Many other steps – small and big-play a role in the reiteration of these values. From standees in the office to regular town halls and stand-up meetings, values are touched upon at every opportunity. Values are also re-checked regularly for relevance and LEAD is in the process of concretising values further by identifying key indicators for each of them, so that there is nothing ambiguous when employees apply them during their work.
Our aim is that the values we prize at LEAD are also integrated into every process we undertake – from hiring, onboarding, and training sessions to appraisals, rewards & recognition, and L&D and coaching initiatives, employees are immersed in the values of the organisation.
The same reflects in the culture of feedback, which is a robust process for which employees are encouraged and managers are trained.
Similarly, the appraisal system centres values as well. At LEAD, a successful professional is not someone who merely achieves targets but does so in consonance with what the organisation stands for.
A major upcoming step in establishing these values further is the Interview Certification Programme, which looks at equipping every TA executive, hiring manager, and interviewer in the organisation with industry best practices in hiring as well as checking each potential candidate for fit with our organisation values.
As we continue this rigour, we will continue to integrate values with the way we interact, hire, measure performance, retain and reward.

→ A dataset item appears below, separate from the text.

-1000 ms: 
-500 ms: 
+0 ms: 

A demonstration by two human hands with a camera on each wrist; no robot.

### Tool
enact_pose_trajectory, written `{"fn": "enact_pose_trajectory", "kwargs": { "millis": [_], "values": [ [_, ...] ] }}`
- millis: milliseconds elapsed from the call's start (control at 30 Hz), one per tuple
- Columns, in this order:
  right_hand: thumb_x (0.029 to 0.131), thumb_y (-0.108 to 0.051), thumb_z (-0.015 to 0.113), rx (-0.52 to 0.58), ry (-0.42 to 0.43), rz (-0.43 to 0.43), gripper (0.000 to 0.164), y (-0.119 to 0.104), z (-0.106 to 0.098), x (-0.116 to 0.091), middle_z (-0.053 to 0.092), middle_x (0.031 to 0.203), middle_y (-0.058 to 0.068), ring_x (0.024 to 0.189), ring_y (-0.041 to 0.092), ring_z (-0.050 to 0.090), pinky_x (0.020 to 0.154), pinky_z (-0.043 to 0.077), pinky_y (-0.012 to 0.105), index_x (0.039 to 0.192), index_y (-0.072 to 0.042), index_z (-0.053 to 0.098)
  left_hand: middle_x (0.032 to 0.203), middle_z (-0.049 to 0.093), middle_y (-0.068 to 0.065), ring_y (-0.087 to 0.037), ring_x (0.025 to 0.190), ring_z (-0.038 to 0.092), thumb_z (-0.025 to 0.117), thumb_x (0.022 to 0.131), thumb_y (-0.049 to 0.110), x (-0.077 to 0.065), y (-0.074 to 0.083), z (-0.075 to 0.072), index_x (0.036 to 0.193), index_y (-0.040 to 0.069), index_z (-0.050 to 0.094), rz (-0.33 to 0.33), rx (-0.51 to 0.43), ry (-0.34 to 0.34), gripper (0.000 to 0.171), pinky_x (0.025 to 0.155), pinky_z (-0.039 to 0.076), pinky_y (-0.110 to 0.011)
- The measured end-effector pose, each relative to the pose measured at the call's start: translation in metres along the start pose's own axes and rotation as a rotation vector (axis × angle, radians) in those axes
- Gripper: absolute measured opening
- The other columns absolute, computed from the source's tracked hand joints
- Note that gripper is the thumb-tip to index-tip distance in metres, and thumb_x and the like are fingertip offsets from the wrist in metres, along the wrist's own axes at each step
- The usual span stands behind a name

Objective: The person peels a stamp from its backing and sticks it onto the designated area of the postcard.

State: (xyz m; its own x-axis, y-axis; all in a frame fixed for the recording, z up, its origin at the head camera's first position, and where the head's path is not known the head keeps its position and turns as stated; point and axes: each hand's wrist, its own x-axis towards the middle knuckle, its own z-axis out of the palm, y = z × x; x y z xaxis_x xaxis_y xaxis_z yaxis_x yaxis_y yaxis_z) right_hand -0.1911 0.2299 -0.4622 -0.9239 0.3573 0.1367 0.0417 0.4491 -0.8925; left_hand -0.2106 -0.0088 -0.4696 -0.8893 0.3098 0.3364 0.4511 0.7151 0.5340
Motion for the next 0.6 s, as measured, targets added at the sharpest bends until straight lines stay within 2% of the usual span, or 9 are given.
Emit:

All this boils to a key element of practice that is integral to LEAD’s functioning: for us, the time to do things the right way is now, not six months down the line or at some indeterminate time in the future when things are going well. Values do not come after project milestones and success but are intricately connected with them. For me, and other LEAD-ers, being part of a company that places values at its core is not only a matter of pride but also something that motivates us every day to continue on our mission to transform education in India.